San Francisco startup OhmConnect sends text messages to subscribers’ phones alerting them to reduce energy use in their homes during high demand periods. The collective impact can mean that California power companies don’t have to fire up an additional power plant to handle high demands in particular areas.
“It’s like having a power plant remote control in your pocket,” said Curtis Tongue, OhmConnect co-founder and chief marketing officer.
OhmConnect is free to use. Subscribers learn where their power comes from, get alerts when energy prices spike, receive visual analysis of home energy use and get tips for reducing overall energy consumption. Users earn points for lowering energy use during peak periods, and those points can be traded for cash. People can earn even more cash by linking their OhmConnect account to a Wi-Fi thermostat, smart home devices and electric car.
According to Tongue, OhmConnect is paying users $50 to more than $150 a year.
“Many see our platform as a way to subsidize their purchase of a new smart home device while giving a tangible payback to the grid,” said Tongue.
“What’s surprised us was that a group of people began donating their points to their local community.”

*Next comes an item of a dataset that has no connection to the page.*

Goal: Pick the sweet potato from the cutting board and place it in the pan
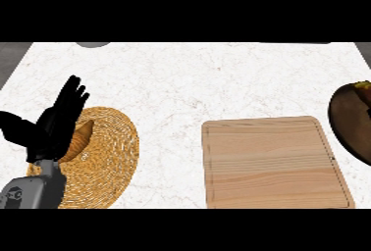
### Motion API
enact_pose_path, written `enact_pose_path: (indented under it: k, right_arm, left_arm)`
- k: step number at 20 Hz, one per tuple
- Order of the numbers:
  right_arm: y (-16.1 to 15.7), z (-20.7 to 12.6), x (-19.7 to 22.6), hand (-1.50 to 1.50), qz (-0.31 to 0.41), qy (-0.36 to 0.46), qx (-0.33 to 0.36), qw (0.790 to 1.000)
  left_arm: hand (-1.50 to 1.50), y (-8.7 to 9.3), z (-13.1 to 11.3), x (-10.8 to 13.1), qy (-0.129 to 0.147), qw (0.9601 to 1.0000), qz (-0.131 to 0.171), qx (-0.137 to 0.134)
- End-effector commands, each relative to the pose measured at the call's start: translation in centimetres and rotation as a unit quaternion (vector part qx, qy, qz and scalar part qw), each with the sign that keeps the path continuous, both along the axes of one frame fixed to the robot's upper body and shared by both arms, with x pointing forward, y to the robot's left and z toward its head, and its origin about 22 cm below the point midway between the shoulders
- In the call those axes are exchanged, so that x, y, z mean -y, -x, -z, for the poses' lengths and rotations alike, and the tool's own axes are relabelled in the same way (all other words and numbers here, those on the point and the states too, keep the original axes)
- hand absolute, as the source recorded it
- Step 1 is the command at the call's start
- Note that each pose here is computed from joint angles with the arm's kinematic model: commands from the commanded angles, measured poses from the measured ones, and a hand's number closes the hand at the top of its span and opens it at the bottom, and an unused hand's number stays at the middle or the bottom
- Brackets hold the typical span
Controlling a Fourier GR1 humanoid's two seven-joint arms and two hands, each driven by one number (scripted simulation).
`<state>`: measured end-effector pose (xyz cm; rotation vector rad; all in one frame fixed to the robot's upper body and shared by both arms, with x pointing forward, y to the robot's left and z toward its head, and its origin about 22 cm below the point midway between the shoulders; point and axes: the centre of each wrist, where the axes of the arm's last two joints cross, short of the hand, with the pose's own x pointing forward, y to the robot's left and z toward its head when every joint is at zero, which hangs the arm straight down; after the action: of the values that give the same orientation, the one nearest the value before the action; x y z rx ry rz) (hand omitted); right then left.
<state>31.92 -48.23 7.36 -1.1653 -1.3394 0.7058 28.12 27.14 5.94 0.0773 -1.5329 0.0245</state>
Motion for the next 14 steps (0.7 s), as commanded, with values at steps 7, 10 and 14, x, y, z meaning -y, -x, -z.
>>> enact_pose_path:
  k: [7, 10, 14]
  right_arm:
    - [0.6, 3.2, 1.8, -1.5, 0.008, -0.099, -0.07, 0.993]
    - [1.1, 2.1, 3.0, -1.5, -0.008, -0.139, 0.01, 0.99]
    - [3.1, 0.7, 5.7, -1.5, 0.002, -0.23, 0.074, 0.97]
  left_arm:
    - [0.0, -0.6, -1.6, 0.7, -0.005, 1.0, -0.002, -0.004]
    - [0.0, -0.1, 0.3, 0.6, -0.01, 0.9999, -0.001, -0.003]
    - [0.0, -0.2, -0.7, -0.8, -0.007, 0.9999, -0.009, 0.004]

In 2013, Tongue and OhmConnect co-founder Matthew Duesterberg took first place at an energy data competition hosted by the U.S. Department of Energy. About six months later, they opened their service to the public and today are serving thousands of Californians.

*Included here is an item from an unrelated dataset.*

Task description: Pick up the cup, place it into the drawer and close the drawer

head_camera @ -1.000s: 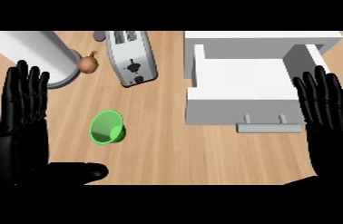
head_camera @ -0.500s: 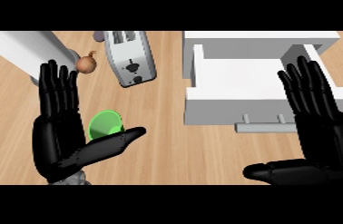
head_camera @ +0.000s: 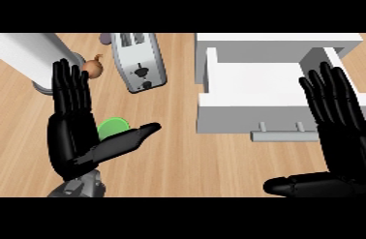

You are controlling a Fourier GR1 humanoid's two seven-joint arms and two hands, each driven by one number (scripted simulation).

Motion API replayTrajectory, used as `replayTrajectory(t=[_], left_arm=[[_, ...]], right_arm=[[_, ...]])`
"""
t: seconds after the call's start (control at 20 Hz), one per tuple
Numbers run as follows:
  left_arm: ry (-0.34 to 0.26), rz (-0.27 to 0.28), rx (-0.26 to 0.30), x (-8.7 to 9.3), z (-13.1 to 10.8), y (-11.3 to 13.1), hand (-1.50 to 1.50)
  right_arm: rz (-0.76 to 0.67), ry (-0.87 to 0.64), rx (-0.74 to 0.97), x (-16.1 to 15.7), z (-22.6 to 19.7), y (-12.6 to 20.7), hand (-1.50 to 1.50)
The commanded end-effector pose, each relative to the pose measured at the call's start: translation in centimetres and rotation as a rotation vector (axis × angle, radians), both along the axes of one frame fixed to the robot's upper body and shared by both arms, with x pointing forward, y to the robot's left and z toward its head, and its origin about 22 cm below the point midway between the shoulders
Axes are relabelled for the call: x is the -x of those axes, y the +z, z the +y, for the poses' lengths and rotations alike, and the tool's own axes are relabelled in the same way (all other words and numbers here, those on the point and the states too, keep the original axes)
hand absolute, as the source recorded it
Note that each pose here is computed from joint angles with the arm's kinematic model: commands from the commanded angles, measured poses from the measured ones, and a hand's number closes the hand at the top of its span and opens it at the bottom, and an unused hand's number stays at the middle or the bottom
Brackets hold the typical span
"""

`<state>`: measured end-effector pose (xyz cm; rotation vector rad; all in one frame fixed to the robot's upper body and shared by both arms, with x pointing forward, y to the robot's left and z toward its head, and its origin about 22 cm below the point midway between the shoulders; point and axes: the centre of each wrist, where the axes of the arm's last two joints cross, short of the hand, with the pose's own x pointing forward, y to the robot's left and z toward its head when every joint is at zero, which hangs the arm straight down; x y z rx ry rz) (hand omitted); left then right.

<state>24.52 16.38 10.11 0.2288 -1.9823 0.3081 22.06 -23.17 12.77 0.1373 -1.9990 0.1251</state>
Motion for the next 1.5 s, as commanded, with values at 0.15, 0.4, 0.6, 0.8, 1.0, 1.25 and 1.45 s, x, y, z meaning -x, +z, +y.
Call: replayTrajectory(t=[0.15, 0.4, 0.6, 0.8, 1.0, 1.25, 1.45], left_arm=[[0.010, 0.043, 0.015, 1.0, 0.0, -3.1, -1.50], [0.044, 0.083, 0.017, 2.2, 0.0, -3.6, -1.50], [0.068, 0.107, 0.016, 1.0, 0.3, -5.1, -1.50], [0.090, 0.155, 0.037, 1.5, 1.1, -4.5, -1.50], [0.124, 0.178, 0.040, 2.7, 1.7, -7.5, -1.50], [0.177, 0.195, 0.036, 2.7, 2.4, -10.6, -1.50], [0.166, 0.223, 0.061, 3.6, 6.6, -12.6, -1.50]], right_arm=[[-0.003, 0.001, 0.000, -0.4, 0.3, 0.7, -1.50], [-0.015, -0.013, -0.016, -0.4, -0.8, 1.9, -1.50], [-0.016, -0.006, -0.006, -0.1, 0.5, -0.3, -1.50], [-0.023, -0.019, 0.005, -0.5, -0.6, 0.2, -1.50], [-0.024, -0.013, -0.007, -0.3, 0.3, 1.9, -1.50], [-0.008, -0.003, 0.001, 0.6, 1.0, -0.8, -1.50], [-0.016, -0.017, 0.003, -0.7, 0.4, 0.3, -1.50]])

According to a recent report by the Institute of Local Self Reliance called Beyond Utility 2.0 to Energy Democracy, the combination of smartphones and smart appliances is giving electricity customers unprecedented opportunities to manage their energy use. Key drivers behind starting OhmConnect include California’s evolving demand response regulations, the wholesale electricity market and the accessibility of smart meter data.
About 90 percent of houses in California now have a smart meter, according to Tongue.
“Smart meter data belongs to the users,” said Tongue. “We give people a new way to use it to reduce their energy footprint.”
In a recent study by research firm Forrester, the top reason U.S. smartphone owners opt in to push notification is to be alerted to timely information.
“When an app does this successfully, we found that it changes consumer behavior,” wrote Nicole Dvorak, a data scientist at Forrester, in a January blog post.
Tongue said that of the thousands of OhmConnect users, many are expressing they want more alerts and more opportunities to participate.
“We find that when people receive the alert, they act fast, so we’re figuring out the right ways to increase the number of opportunities for people to participate,” he said.
His team is also exploring game theories to keep people engaged and active. One idea pools a group of participants’ points and a randomly selected participant collects all of the points for a particular week.
Tongue said that some people have even expressed that they should have points taken away for those times when they didn’t reduce energy use during OhmHours. However, OhmConnect tries to keep the experience as positive as possible.
The goal is to get more people involved, which is increasing OhmConnect’s overall impact.
“Today we can save 100s of kilowatts on a daily basis,” said Tongue.
CEO Duesterberg told Green Tech Media recently that he’d like OhmConnect to save megawatts of energy in a day.
According to Tongue, if half of California’s population signed up for OhmConnect, the service could help people save hundreds of gigawatt hours in a year, and save money in the process.
For anyone living outside of California, Tongue recommends asking state legislatures to create energy markets that permit third party participation because this allows residents to sell their reductions back to the grid. He said anyone can visit the OhmConnect site and request the company to support a specific utility in their area.
OhmConnect’s four employees are passionate about smart energy grids. In addition to understanding the energy exchange market, their software skills have turned their service into a hub for people who want to manage internet-connected thermostats and other so-called smart home devices, even electric vehicles.
“There are a lot of personal Internet of Things devices with different interfaces, but we want to help people put them on one interface that works like a universal remote,” said Tongue.
Once all of these items are linked, OhmConnect enables users to automate what happens every time an OhmHour alert arrives, allowing people to reduce energy consumption without lifting a finger.
“It’s immediate and people find it instantly gratifying,” said Tongue.
In fact, OhmConnect has been a bit of a trendspotter, according to Tongue.
“In the past few months, we’ve seen a big jump in the number of Fiat 500E and BMW i3 electric cars being added to OhmConnect,” he said.
Behind the scenes, OhmConnect handles hordes of digital information. The company collects smart grid data from each user every 15 minutes. It balances that data with what’s happening in the energy market and combines it with weather data and zip code information to find the right people to send OhmHour alerts.
“Currently, we process hundreds of gigabytes of data each day and that is growing steadily as the user base grows and more smart devices are connected to us,” said Tongue.
The OhmConnect site also provides data visualizations that show a house’s energy consumption, including a trickle detector called “vampire use”. The site offer tips such as enabling “sleep mode” on computers, unplugging gadgets when they’re done charging and using powerstrips to turn off whole entertainment systems.